Kang ZhangLingkui ZhangYinan CuiYinqing YangJian WuJianli LiangXing LiXin ZhangYiyue ZhangZhongwei GuoLei ZhangShumin ChenJue RuanMichael FreelingXiaowu WangFeng Cheng
Published in: Proceedings of the National Academy of Sciences of the United States of America (2023)
Polyploidization is important to the evolution of plants. Subgenome dominance is a distinct phenomenon associated with most allopolyploids. A gene on the dominant subgenome tends to express to higher RNA levels in all organs as compared to the expression of its syntenic paralogue (homoeolog). The mechanism that underlies the formation of subgenome dominance remains unknown, but there is evidence for the involvement of transposon/DNA methylation density differences nearby the genes of parents as being causal. The subgenome with lower density of transposon and methylation near genes is positively associated with subgenome dominance. Here, we generated eight generations of allotetraploid progenies from the merging of parental genomes Brassica rapa and Brassica oleracea . We found that transposon/methylation density differ near genes between the parental ( rapa : oleracea ) existed in the wide hybrid, persisted in the neotetraploids (the synthetic Brassica napus ), but these neotetraploids expressed no expected subgenome dominance.
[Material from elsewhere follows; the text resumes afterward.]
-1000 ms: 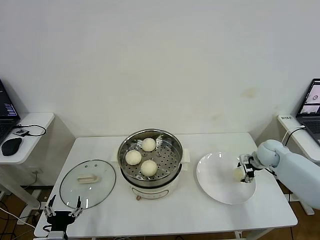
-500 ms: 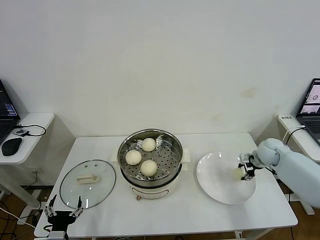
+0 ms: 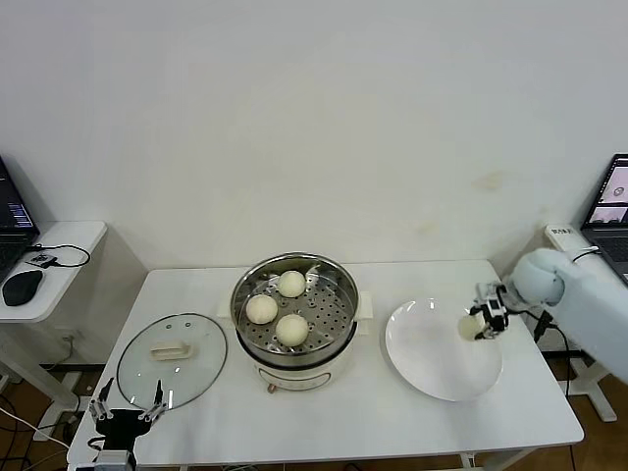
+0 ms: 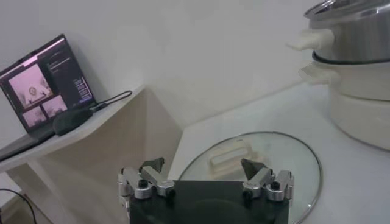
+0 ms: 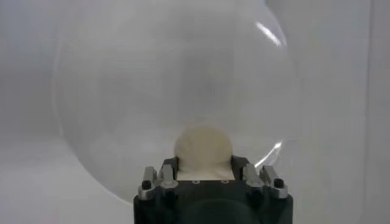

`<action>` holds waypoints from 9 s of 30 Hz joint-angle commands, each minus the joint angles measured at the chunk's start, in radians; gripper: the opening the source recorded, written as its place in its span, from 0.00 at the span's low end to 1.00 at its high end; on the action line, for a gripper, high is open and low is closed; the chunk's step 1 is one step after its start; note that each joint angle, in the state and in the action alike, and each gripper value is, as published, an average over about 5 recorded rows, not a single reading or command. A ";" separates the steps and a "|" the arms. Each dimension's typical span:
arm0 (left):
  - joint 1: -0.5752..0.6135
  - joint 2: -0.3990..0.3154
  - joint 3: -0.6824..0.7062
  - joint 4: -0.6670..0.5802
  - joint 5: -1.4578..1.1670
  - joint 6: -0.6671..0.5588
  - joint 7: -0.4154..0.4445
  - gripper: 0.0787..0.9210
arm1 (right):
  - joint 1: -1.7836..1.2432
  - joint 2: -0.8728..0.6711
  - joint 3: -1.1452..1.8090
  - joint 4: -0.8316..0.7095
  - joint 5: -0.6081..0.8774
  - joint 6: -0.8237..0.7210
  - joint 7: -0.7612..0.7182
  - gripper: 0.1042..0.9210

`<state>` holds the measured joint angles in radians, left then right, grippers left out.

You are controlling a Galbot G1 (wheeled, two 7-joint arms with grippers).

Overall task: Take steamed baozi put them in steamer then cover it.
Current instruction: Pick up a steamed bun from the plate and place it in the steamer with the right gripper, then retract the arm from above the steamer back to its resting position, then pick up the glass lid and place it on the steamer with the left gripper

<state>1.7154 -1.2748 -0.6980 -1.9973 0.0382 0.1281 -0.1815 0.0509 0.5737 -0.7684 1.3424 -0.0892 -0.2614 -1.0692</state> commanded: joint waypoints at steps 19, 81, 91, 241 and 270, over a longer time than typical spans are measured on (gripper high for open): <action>-0.020 -0.002 0.017 0.002 -0.010 0.003 0.001 0.88 | 0.594 0.511 -0.467 0.052 0.691 -0.295 0.164 0.57; -0.020 0.003 -0.007 0.038 0.003 -0.070 0.011 0.88 | -0.518 0.118 0.474 0.412 0.517 0.129 1.058 0.88; -0.039 -0.006 0.013 0.087 0.070 -0.160 0.002 0.88 | -1.215 0.413 1.244 0.459 0.254 0.353 0.981 0.88; -0.740 0.036 0.611 0.063 1.336 0.305 0.467 0.07 | -1.716 1.005 1.509 0.373 -0.189 0.589 1.090 0.88; -0.731 -0.131 0.648 0.157 1.433 0.309 0.477 0.07 | -1.723 1.006 1.500 0.347 -0.208 0.606 1.106 0.88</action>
<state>0.9909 -1.3752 -0.0586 -1.8599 1.4496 0.4355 0.2909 -1.6709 1.5790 0.7339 1.6915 -0.2933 0.3430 0.0342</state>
This absence of B. rapa vs. B. oleracea subgenome dominance is particularly significant because, while there is no negative relationship between transposon/methylation level and subgenome dominance in the neotetraploids, the more ancient parental subgenomes for all Brassica did show differences in transposon/methylation densities near genes and did express, in the same samples of cells, biased gene expression diagnostic of subgenome dominance. We conclude that subgenome differences in methylated transposon near genes are not sufficient to initiate the biased gene expressions defining subgenome dominance. Our result was unexpected, and we suggest a "nuclear chimera" model to explain our data.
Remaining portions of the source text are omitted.